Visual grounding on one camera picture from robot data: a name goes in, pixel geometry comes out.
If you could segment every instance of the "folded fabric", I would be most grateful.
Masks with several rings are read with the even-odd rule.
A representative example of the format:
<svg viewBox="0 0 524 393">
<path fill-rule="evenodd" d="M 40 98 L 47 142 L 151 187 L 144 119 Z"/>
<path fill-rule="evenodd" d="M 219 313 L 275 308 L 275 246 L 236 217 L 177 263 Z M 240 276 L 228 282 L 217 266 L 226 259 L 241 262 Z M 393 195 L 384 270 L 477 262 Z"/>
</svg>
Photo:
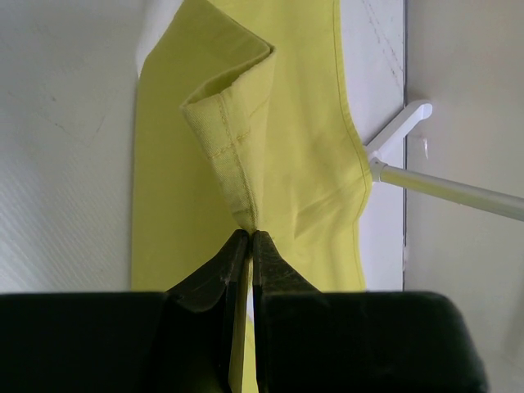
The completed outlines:
<svg viewBox="0 0 524 393">
<path fill-rule="evenodd" d="M 133 289 L 172 287 L 240 226 L 268 231 L 318 289 L 363 290 L 371 175 L 346 100 L 339 2 L 213 4 L 186 0 L 142 69 Z"/>
</svg>

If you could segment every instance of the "metal bar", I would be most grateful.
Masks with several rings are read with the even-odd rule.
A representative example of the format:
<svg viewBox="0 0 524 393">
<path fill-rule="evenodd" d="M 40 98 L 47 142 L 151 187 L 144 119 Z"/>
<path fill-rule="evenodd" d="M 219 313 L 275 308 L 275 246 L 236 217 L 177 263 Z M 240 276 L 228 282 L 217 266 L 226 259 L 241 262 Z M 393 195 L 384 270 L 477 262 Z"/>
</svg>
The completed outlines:
<svg viewBox="0 0 524 393">
<path fill-rule="evenodd" d="M 394 184 L 460 205 L 471 206 L 510 219 L 524 221 L 524 198 L 468 186 L 427 174 L 418 174 L 386 165 L 379 160 L 373 161 L 375 179 L 380 182 Z"/>
</svg>

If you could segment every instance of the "gray wall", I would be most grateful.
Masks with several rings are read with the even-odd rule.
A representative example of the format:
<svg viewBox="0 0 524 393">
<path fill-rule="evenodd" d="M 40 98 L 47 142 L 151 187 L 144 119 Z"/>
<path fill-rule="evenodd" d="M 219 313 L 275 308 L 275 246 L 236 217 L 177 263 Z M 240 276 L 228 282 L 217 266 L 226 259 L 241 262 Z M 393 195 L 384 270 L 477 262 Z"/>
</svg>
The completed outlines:
<svg viewBox="0 0 524 393">
<path fill-rule="evenodd" d="M 408 167 L 524 197 L 524 2 L 408 2 Z M 428 156 L 422 140 L 428 140 Z M 493 392 L 524 391 L 524 223 L 408 194 L 408 289 L 464 312 Z"/>
</svg>

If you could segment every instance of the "yellow fabric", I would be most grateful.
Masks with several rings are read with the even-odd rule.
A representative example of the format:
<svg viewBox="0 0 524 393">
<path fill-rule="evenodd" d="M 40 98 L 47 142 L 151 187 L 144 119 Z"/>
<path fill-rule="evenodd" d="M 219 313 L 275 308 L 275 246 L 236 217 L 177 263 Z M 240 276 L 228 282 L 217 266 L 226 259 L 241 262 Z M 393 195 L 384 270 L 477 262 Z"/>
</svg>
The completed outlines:
<svg viewBox="0 0 524 393">
<path fill-rule="evenodd" d="M 172 287 L 240 225 L 268 231 L 318 289 L 363 290 L 371 175 L 346 101 L 339 2 L 213 3 L 221 11 L 186 0 L 142 69 L 133 289 Z"/>
</svg>

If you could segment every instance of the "yellow towel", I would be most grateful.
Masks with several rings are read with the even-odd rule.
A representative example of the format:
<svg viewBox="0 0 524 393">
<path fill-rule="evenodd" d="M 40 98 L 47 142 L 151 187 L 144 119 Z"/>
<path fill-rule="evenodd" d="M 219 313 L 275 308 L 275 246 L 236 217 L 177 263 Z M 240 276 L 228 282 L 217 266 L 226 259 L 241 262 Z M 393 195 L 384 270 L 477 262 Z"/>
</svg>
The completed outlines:
<svg viewBox="0 0 524 393">
<path fill-rule="evenodd" d="M 371 175 L 346 100 L 339 2 L 213 3 L 221 11 L 186 0 L 142 69 L 133 289 L 172 287 L 240 225 L 268 231 L 318 289 L 363 290 Z"/>
</svg>

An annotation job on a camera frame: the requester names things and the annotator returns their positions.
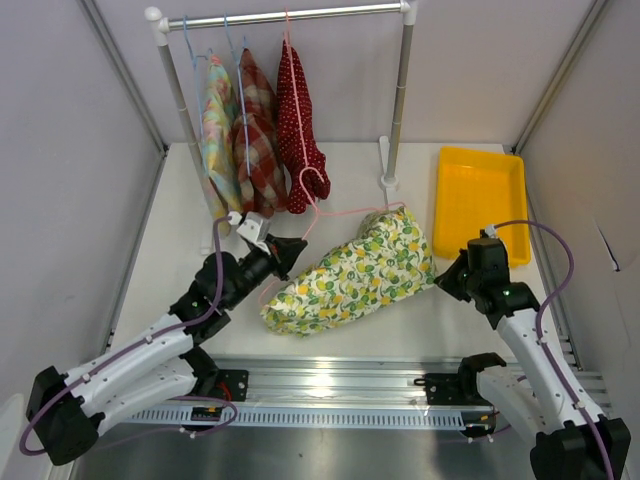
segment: floral fabric bag
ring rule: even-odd
[[[433,286],[431,250],[405,207],[365,217],[357,237],[327,253],[262,309],[274,333],[308,336]]]

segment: clothing rack
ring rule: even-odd
[[[397,3],[384,3],[378,5],[361,5],[354,7],[333,7],[313,10],[297,10],[291,12],[259,13],[250,15],[233,15],[226,17],[227,25],[253,25],[259,23],[284,22],[287,20],[311,20],[319,18],[344,17],[353,15],[371,15],[378,13],[401,13],[403,15],[402,43],[400,47],[400,61],[398,63],[398,80],[393,106],[393,118],[391,121],[391,137],[380,138],[380,154],[383,165],[386,166],[380,179],[381,186],[385,190],[387,198],[389,194],[398,188],[396,177],[396,162],[398,158],[398,145],[400,143],[400,129],[402,126],[402,112],[404,109],[404,97],[407,86],[407,72],[409,70],[409,55],[411,52],[411,39],[413,27],[416,21],[418,5],[417,0],[400,0]],[[200,17],[187,19],[169,19],[162,16],[162,12],[156,7],[145,10],[145,17],[151,24],[153,36],[160,52],[160,58],[164,66],[173,99],[178,108],[180,123],[187,137],[191,158],[196,168],[202,168],[202,153],[198,145],[191,117],[184,100],[182,87],[176,67],[173,62],[167,35],[173,31],[197,28],[216,28],[225,26],[225,17]]]

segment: polka dot fabric
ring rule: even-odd
[[[304,77],[300,58],[293,47],[291,47],[291,54],[307,161],[309,162],[309,167],[316,168],[322,175],[321,180],[313,171],[306,171],[303,174],[302,181],[311,196],[325,199],[329,196],[331,190],[331,182],[325,170],[326,157],[318,150],[316,141],[313,138],[311,97],[309,96],[309,89],[307,88],[307,81]],[[291,64],[285,42],[282,42],[282,59],[278,70],[277,90],[279,105],[277,123],[278,148],[282,162],[291,175],[291,191],[289,192],[287,209],[291,213],[304,213],[307,205],[309,205],[309,199],[300,183],[300,172],[305,168],[304,151],[298,126]]]

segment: metal base
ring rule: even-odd
[[[464,422],[458,423],[458,418],[493,410],[486,405],[429,405],[424,386],[414,385],[416,378],[427,373],[456,374],[460,359],[431,363],[326,357],[214,360],[222,369],[249,372],[251,385],[246,400],[237,404],[241,412],[238,425],[463,430]],[[515,375],[521,374],[517,365],[508,368]],[[610,411],[608,397],[602,393],[602,377],[591,372],[576,372],[576,376],[601,407]],[[140,412],[129,422],[177,424],[190,419],[193,405],[184,402],[158,405]]]

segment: black bracket
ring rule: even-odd
[[[481,353],[463,358],[458,373],[427,373],[413,384],[424,387],[429,405],[491,406],[478,393],[476,377],[485,368],[506,365],[497,353]]]
[[[247,390],[249,389],[249,371],[220,370],[218,373],[218,388],[222,388],[222,385],[231,394],[231,401],[244,402],[247,399]]]
[[[525,283],[512,283],[507,249],[497,238],[476,238],[460,250],[456,261],[435,279],[436,285],[457,300],[474,301],[495,330],[502,317],[540,305]]]

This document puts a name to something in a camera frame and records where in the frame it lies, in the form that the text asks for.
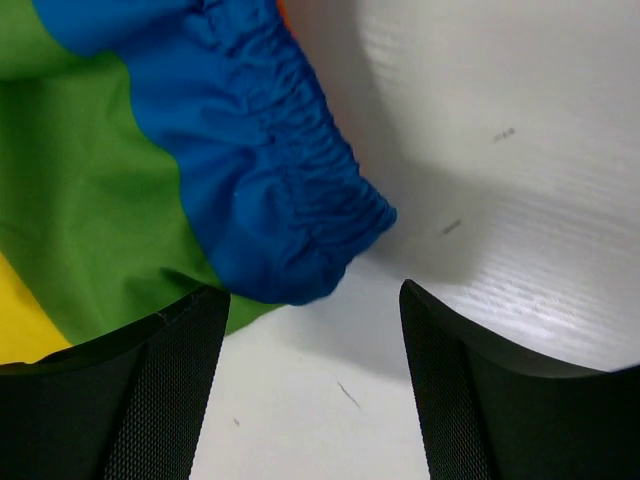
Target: colorful cloth
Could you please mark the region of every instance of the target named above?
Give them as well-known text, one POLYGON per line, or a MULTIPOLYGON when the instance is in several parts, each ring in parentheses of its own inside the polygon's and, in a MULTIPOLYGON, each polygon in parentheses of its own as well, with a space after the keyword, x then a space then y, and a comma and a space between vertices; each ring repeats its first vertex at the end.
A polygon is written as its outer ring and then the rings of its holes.
POLYGON ((3 0, 0 45, 0 363, 202 284, 235 330, 395 220, 274 0, 3 0))

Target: green fabric
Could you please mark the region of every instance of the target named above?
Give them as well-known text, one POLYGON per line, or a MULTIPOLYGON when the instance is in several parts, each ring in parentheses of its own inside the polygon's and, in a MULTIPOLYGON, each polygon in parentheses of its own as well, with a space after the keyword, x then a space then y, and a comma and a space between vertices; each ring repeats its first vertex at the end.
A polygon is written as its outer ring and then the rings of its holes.
MULTIPOLYGON (((125 65, 111 54, 80 62, 30 2, 4 1, 0 251, 53 323, 77 344, 220 286, 182 210, 175 160, 136 124, 125 65), (11 43, 25 36, 31 45, 11 43)), ((232 304, 228 331, 274 308, 232 304)))

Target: fabric
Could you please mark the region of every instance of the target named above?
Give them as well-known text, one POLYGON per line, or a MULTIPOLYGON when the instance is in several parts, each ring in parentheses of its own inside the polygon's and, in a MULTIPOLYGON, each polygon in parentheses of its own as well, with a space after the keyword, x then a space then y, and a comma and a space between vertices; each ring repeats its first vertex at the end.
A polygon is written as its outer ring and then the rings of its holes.
POLYGON ((236 330, 395 220, 275 0, 4 0, 0 44, 0 363, 201 285, 236 330))

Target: white surface
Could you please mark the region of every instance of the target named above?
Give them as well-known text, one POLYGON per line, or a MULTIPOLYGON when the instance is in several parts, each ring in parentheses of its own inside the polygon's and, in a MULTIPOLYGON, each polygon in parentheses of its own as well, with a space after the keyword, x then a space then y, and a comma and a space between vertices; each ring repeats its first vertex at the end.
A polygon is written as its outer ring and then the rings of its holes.
POLYGON ((426 478, 396 306, 407 276, 529 348, 640 362, 637 2, 289 10, 401 223, 332 299, 226 342, 194 478, 426 478))

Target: black mark
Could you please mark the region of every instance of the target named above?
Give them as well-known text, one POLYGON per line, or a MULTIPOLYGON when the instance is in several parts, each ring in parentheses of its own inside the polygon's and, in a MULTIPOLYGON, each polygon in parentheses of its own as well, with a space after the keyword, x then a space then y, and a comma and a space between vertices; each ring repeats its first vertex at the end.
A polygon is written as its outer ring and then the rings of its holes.
POLYGON ((342 393, 344 393, 347 396, 347 398, 349 400, 351 400, 356 407, 358 407, 360 410, 362 410, 362 407, 360 406, 360 404, 356 401, 355 398, 353 398, 351 395, 349 395, 349 392, 347 392, 347 390, 344 388, 344 386, 340 382, 337 382, 337 383, 338 383, 338 386, 340 387, 340 390, 342 390, 342 393))
POLYGON ((507 138, 509 138, 511 135, 515 134, 516 130, 515 128, 510 128, 509 130, 499 133, 498 135, 496 135, 495 137, 493 137, 493 143, 497 143, 500 140, 506 140, 507 138))
POLYGON ((458 219, 455 222, 453 222, 451 225, 449 225, 447 228, 445 228, 442 232, 440 232, 440 236, 444 237, 445 235, 449 235, 460 225, 462 225, 462 220, 458 219))
***
→ What the task requires
Where does the word "camera" appear in the material above? Copy every line that holds it.

→ Finished exercise
Visual grounding on one camera picture from robot data: a name goes in, pixel geometry comes out.
An annotation job on a camera frame: the requester names things and the annotator returns their positions.
This document puts a name to something in a camera frame and records where in the frame it lies, in the form that the text asks for.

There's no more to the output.